The Forest Service and Recreation- A Cinderella Story?

Discussions with my coworkers are among my favorite parts of going to work each day. One thing they regularly do is ask challenging, stimulating questions.

Last week, one asked “why is there such a push to get FS recreation or heritage facilities moved to the Park Service?” “It seems to be a pattern, and what underlies that?” Here are my thoughts in response to that question. I’d be interested in others’ thoughts.

First, there are actually three patterns. One is “place based legislation divvying up areas for uses” that we have discussed on this blog, and Martin has done some fine work. The second is “Wilderness legislation” which also takes pieces of land and makes specific prescriptions. Here is a letter posted today that talks about what that feels like to a local outfitter. The third is “transfer to the Park Service” which also takes pieces of land and gives them certain kinds of management (usually recreation/visitor oriented).
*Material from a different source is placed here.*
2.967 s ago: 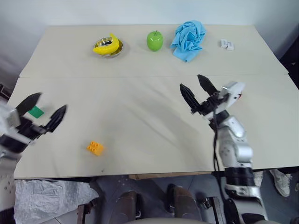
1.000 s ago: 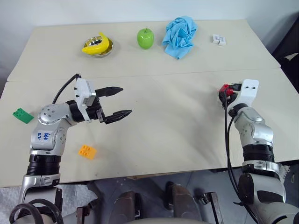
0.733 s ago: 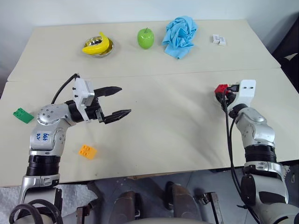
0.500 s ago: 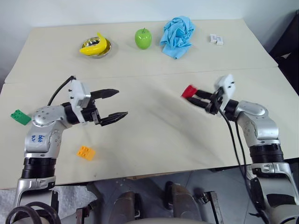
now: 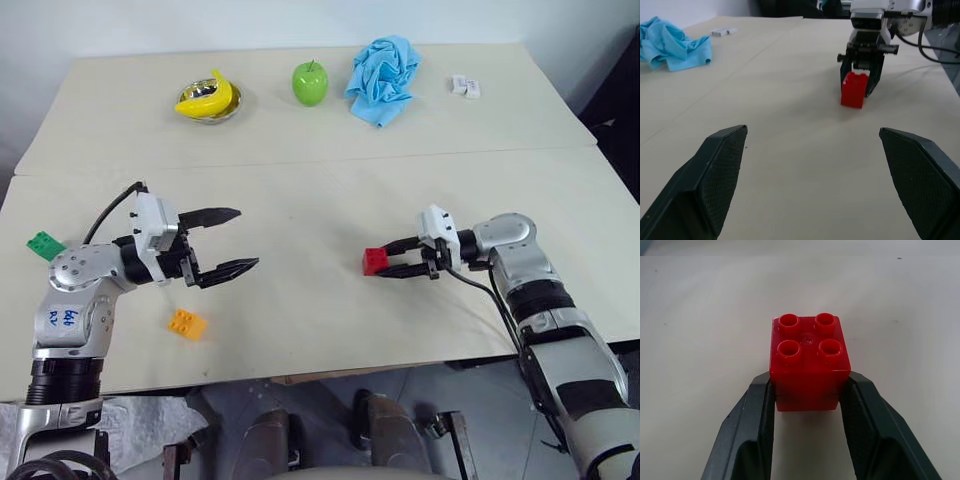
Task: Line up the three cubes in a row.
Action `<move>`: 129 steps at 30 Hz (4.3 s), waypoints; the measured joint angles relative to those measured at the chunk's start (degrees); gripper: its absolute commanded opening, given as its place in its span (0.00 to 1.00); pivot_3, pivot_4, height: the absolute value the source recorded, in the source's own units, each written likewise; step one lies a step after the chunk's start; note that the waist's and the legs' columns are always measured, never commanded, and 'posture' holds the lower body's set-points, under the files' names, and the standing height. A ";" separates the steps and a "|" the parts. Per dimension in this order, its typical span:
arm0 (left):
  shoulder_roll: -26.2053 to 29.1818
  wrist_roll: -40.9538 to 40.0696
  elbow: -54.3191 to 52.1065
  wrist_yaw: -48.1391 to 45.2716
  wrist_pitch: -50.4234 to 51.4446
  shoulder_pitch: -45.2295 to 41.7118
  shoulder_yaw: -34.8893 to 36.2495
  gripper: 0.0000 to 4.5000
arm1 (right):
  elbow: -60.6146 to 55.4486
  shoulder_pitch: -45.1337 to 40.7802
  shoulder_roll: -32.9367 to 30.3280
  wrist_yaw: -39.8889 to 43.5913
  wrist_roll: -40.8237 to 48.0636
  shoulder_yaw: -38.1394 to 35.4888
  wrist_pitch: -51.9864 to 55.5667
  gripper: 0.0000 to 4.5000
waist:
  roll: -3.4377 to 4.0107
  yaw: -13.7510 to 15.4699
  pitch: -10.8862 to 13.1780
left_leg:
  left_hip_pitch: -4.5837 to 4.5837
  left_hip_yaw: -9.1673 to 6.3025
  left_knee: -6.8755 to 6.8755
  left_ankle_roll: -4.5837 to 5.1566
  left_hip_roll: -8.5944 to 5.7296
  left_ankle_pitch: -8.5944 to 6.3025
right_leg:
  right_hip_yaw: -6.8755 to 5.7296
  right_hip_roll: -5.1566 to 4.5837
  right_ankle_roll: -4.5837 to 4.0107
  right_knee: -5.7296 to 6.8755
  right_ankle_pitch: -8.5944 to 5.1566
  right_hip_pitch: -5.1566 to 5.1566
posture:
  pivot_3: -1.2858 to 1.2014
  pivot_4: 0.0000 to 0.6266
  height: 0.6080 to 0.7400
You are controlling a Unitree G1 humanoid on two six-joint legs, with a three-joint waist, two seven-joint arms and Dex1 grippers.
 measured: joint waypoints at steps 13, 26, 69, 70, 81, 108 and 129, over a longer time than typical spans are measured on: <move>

Second, in some discussions on the planning rule I have gotten the impression that somehow the FS doesn’t take recreation as seriously as we might- which could lead to the idea that facilities will be better handled and budgeted for by the Park Service. When we have brought up the recreation interests of various stakeholders, sometimes the discussion goes to “we can’t treat it differently than the other multiple uses” or “we are handling that through social science.” If I were a recreationist and heard that, I would feel, to some extent, like I was being blown off.
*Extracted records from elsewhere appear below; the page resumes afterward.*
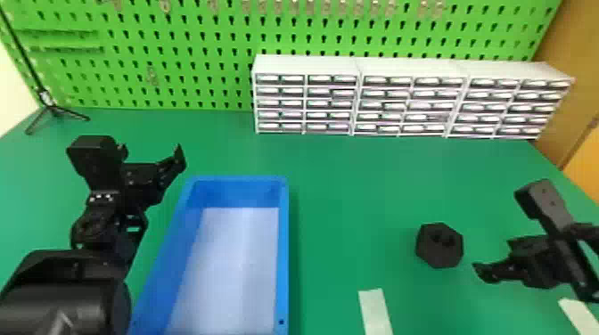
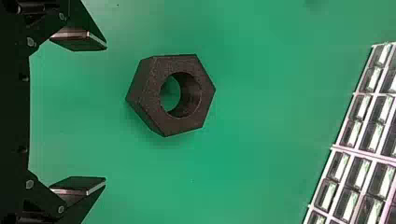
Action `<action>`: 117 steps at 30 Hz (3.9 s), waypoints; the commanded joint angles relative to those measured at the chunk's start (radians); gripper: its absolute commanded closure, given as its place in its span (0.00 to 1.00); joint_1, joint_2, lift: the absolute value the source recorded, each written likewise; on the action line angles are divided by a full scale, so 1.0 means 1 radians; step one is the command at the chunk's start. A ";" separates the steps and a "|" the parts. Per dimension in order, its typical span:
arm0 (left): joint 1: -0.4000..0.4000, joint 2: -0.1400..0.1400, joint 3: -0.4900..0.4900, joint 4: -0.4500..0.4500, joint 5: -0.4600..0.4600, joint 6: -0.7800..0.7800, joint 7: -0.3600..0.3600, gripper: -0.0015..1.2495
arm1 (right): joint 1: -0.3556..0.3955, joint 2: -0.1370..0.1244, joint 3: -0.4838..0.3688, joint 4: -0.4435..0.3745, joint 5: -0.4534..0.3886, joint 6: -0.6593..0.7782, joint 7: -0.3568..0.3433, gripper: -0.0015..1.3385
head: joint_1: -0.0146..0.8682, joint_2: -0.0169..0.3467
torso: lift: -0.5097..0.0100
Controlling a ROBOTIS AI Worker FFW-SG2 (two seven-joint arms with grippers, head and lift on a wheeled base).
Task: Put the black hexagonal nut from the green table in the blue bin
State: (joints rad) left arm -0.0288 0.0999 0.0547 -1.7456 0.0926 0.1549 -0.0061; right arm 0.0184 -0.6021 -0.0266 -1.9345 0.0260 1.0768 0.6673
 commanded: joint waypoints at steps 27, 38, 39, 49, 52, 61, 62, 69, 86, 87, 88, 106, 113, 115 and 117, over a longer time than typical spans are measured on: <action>0.001 0.000 0.001 0.000 0.003 0.000 0.000 0.18 | -0.118 0.018 0.097 0.066 0.094 0.014 0.083 0.19 | 0.79 0.12 | 0.80; -0.002 0.000 -0.001 0.000 0.004 0.000 0.000 0.18 | -0.235 0.055 0.180 0.178 0.163 -0.031 0.113 0.20 | 0.79 0.12 | 0.80; -0.002 0.000 -0.001 0.000 0.004 0.000 0.000 0.18 | -0.248 0.059 0.188 0.192 0.166 -0.035 0.113 0.19 | 0.79 0.12 | 0.80; -0.003 0.000 -0.001 0.000 0.006 0.000 0.000 0.18 | -0.342 0.079 0.261 0.315 0.172 -0.095 0.115 0.19 | 0.79 0.12 | 0.80; -0.003 0.000 0.002 0.000 0.006 0.000 0.000 0.18 | -0.360 0.078 0.283 0.341 0.170 -0.100 0.115 0.19 | 0.79 0.12 | 0.80; -0.005 0.000 0.004 0.000 0.004 0.000 0.000 0.18 | -0.403 0.076 0.318 0.399 0.172 -0.136 0.115 0.19 | 0.79 0.12 | 0.80; -0.005 0.000 0.002 0.000 0.004 0.000 0.000 0.18 | -0.408 0.076 0.320 0.410 0.172 -0.140 0.115 0.19 | 0.79 0.12 | 0.80; -0.010 0.000 0.004 0.000 0.004 0.000 0.000 0.18 | -0.430 0.073 0.330 0.470 0.190 -0.163 0.115 0.20 | 0.79 0.12 | 0.80; -0.011 0.000 0.005 0.000 0.006 -0.002 0.000 0.18 | -0.445 0.093 0.327 0.562 0.212 -0.201 0.115 0.20 | 0.79 0.12 | 0.80; -0.011 0.000 0.004 0.000 0.006 -0.002 0.000 0.18 | -0.446 0.094 0.327 0.565 0.215 -0.202 0.115 0.20 | 0.79 0.12 | 0.80; -0.011 0.000 0.004 0.000 0.006 -0.002 0.000 0.18 | -0.449 0.096 0.327 0.569 0.215 -0.202 0.115 0.20 | 0.79 0.12 | 0.80; -0.013 0.000 0.010 0.000 0.007 -0.003 0.000 0.18 | -0.466 0.108 0.361 0.618 0.218 -0.222 0.113 0.42 | 0.79 0.12 | 0.80; -0.010 0.000 0.011 0.000 0.009 -0.003 0.000 0.18 | -0.465 0.108 0.359 0.617 0.210 -0.222 0.115 0.64 | 0.79 0.12 | 0.80; -0.008 0.000 0.011 0.000 0.009 -0.005 0.000 0.18 | -0.465 0.108 0.359 0.615 0.206 -0.216 0.115 0.65 | 0.79 0.12 | 0.80; -0.008 0.000 0.013 0.000 0.009 -0.005 0.000 0.18 | -0.463 0.107 0.359 0.612 0.204 -0.210 0.115 0.70 | 0.79 0.12 | 0.80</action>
State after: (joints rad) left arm -0.0378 0.0997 0.0660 -1.7456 0.1011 0.1514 -0.0061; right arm -0.4467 -0.4937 0.3338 -1.3174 0.2355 0.8568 0.7819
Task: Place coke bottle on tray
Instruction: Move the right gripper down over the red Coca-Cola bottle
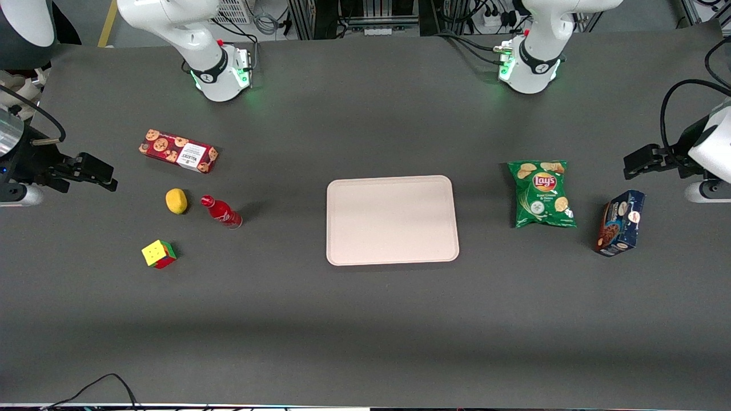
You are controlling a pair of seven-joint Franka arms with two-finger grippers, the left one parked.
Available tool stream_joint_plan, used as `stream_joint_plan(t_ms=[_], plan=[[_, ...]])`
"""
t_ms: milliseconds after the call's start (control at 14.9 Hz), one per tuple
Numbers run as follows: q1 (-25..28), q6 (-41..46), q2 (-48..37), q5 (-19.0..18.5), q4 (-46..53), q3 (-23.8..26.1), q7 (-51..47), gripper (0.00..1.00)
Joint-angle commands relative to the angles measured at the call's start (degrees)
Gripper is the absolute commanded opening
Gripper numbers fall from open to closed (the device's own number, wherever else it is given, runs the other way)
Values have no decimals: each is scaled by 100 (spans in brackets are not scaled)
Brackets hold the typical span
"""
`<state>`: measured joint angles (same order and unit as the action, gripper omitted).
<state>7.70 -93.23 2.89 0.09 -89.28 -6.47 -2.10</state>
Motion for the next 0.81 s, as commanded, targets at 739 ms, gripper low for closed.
stream_joint_plan(t_ms=[739], plan=[[126, -360, 222, 106, -657, 295, 69, 100]])
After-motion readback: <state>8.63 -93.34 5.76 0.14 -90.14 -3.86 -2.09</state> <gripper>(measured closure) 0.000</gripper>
Recreation is not just another multiple use. Recreation is something that all the people of the US can do on our federal land. We all don’t have grazing allotments, or houses that need fuelbreaks near them, let alone dams, or gas wells, or pipelines or powerlines, but we all can visit and enjoy the national forests. On every forest I’ve ever worked on, from hunting and fishing to hiking to skiing, recreation has been a key use of the national forests. Recreation is different. It is where most of the owners of the national forests interact with the land and the employees. It could easily be considered (with water) a preeminent use. It actually is a preeminent use, but for some reason it seems to be hard for the FS to admit and organizationally get behind.
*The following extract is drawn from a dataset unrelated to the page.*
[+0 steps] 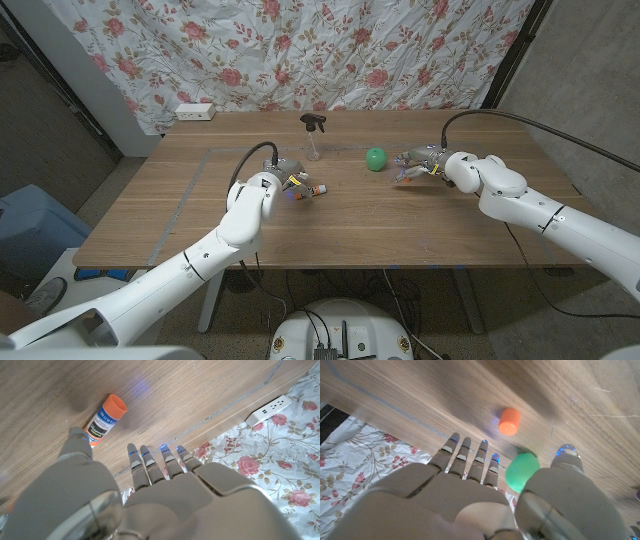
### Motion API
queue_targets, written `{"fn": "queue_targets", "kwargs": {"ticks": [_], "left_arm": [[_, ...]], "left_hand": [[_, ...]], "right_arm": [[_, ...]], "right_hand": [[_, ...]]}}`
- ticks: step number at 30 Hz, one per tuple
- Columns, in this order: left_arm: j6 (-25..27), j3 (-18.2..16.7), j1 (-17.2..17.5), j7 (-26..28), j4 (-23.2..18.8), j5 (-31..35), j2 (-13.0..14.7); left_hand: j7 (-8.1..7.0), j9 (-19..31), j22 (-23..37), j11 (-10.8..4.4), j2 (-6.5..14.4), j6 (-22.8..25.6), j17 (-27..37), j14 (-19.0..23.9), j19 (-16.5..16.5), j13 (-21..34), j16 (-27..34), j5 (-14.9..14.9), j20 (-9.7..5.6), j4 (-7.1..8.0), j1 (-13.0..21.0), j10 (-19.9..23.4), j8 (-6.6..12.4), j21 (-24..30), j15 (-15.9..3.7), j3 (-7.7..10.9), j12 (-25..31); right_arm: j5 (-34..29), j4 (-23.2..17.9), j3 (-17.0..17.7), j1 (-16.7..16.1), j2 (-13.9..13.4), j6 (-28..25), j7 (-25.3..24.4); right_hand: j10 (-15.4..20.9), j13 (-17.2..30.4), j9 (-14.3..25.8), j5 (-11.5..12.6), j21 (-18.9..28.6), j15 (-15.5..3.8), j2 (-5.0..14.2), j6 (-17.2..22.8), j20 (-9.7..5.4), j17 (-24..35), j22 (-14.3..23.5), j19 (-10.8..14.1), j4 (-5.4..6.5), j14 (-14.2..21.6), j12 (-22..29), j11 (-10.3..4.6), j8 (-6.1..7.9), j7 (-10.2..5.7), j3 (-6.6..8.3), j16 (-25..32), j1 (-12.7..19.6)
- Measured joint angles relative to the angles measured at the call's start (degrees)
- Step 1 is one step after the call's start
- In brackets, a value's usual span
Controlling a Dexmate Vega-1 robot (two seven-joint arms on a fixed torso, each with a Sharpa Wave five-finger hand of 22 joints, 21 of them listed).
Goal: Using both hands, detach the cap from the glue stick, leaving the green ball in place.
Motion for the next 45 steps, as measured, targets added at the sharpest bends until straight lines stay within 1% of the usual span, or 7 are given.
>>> {"fn": "queue_targets", "kwargs": {"ticks": [5, 9, 16, 20, 25, 33, 45], "left_arm": [[0.7, -2.2, 1.8, 3.6, -1.1, -4.3, 0.5], [1.3, -4.8, 3.8, 7.4, -2.1, -9.3, 1.2], [1.4, -8.7, 6.4, 15.7, -2.8, -20.1, 1.8], [0.1, -10.8, 7.6, 20.2, -2.7, -26.1, 2.6], [-2.1, -13.0, 8.5, 25.1, -1.3, -32.7, 3.4], [-6.5, -14.9, 9.0, 33.1, 1.7, -43.1, 4.0], [-11.6, -15.6, 8.3, 40.2, 7.1, -51.7, 3.8]], "left_hand": [[0.36, 0.0, 0.0, 0.44, 1.0, -0.8, 0.0, 0.0, 0.3, 0.0, 0.0, 0.0, -0.29, 0.39, -1.0, -0.9, 0.0, 0.3, 0.0, 0.39, 0.0], [0.68, 0.0, 0.0, 1.01, 2.0, -2.2, 0.0, -1.7, 0.6, -0.2, 0.0, 0.0, -0.63, 0.72, -2.0, -2.9, 0.0, 0.4, 0.16, 0.72, 0.0], [1.27, -0.3, 0.0, 2.35, 3.2, -3.4, -0.1, -3.3, 0.6, -0.3, 0.0, 0.0, -1.24, 0.77, -2.5, -5.0, 0.0, 0.4, 0.06, 1.26, -0.3], [1.27, -0.3, 0.0, 2.88, 3.6, -3.4, -0.1, -3.6, 0.3, -0.5, 0.0, 0.0, -1.54, 0.89, -2.8, -5.5, 0.0, 0.4, 0.31, 1.37, -0.3], [2.2, -0.3, 0.0, 3.27, 5.1, -5.2, -0.1, -3.8, 0.6, -0.5, 0.0, 0.0, -1.78, 1.19, -3.4, -5.9, 0.0, 0.4, 0.09, 1.97, -0.3], [2.8, -0.3, 0.0, 3.58, 6.7, -5.8, -0.1, -3.8, 0.5, -0.5, 0.0, 0.0, -1.76, 1.49, -4.0, -6.2, 0.0, 0.4, 0.09, 2.47, 0.0], [3.02, -0.3, 0.0, 3.88, 8.1, -6.0, 0.0, -3.8, 0.7, -0.5, 0.0, 0.0, -1.95, 1.73, -4.9, -6.5, 0.0, 0.4, 0.1, 3.17, 0.0]], "right_arm": [[3.1, 0.1, 2.0, -1.4, -0.3, 1.0, -2.5], [8.0, 0.8, 3.3, -2.2, -0.4, 3.3, -5.2], [14.4, 2.9, 5.7, -3.5, -0.3, 6.6, -8.3], [18.2, 4.1, 6.7, -3.7, 0.0, 8.4, -9.7], [22.9, 5.2, 7.8, -3.8, 0.6, 10.0, -11.1], [28.9, 6.5, 9.3, -4.3, 2.3, 10.9, -13.5], [34.6, 7.5, 10.2, -5.3, 4.7, 12.3, -18.9]], "right_hand": [[-4.3, -1.0, -0.3, 0.4, 0.0, 0.82, 0.5, -1.7, -0.33, -0.5, 0.0, -0.3, 0.7, -2.7, 0.0, 0.44, -0.4, 0.5, -0.7, -1.6, -1.9], [-6.3, -1.8, -0.3, 0.6, 0.0, 0.49, 0.47, -3.2, -0.84, -0.8, 0.0, -0.8, 1.11, -4.7, 0.0, 0.85, -0.6, 1.19, -1.11, -2.7, -3.3], [-9.0, -3.1, -0.3, 0.6, 0.0, -0.09, 2.03, -4.7, -2.59, -1.3, 0.0, -1.7, 2.3, -7.1, 0.0, 0.76, -0.6, 2.62, -1.49, -3.9, -6.1], [-9.6, -3.7, -0.6, 0.6, 0.0, -0.29, 2.07, -5.2, -2.99, -1.3, 0.0, -2.1, 2.84, -7.8, 0.0, 0.93, -0.83, 3.13, -1.69, -4.3, -7.1], [-10.3, -4.3, -0.6, 0.4, 0.0, -0.33, 3.16, -5.8, -3.2, -1.6, 0.0, -2.3, 3.56, -7.9, 0.0, 0.89, -0.83, 3.77, -1.93, -4.5, -8.4], [-10.5, -5.0, -0.6, -0.1, 0.0, -0.64, 3.68, -6.5, -3.19, -1.8, 0.0, -2.3, 4.34, -8.2, 0.0, 0.72, -0.83, 4.46, -1.93, -4.8, -10.3], [-10.5, -5.8, -0.5, -0.6, 0.0, -1.16, 4.51, -6.8, -3.62, -2.1, 0.0, -2.3, 5.12, -7.2, 0.3, 0.72, -0.83, 4.77, -2.09, -4.8, -12.2]]}}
Is it because many FS employees come from a vegetation background? Is it because the recreation users tend to be in conflict with each other rather than having a united front for getting funding (say, compared to State Foresters)? Is it an artifact of an internal stovepiping? What do we think we’ll have as a #1 priority for most of the landscape in 20 years? 50 years?

As I’ve said before, the number of dispersed campers on weekends in the summer in Colorado and during elk season from New Mexico to Idaho is staggering and probably uncounted. There is an important niche for recreation that is more open to more uses than in National Parks (dogs on trails, dispersed camping, OHVs). What do you think is missing for the FS to give recreation the emphasis it deserves? Or do you agree that it is not “just another multiple use?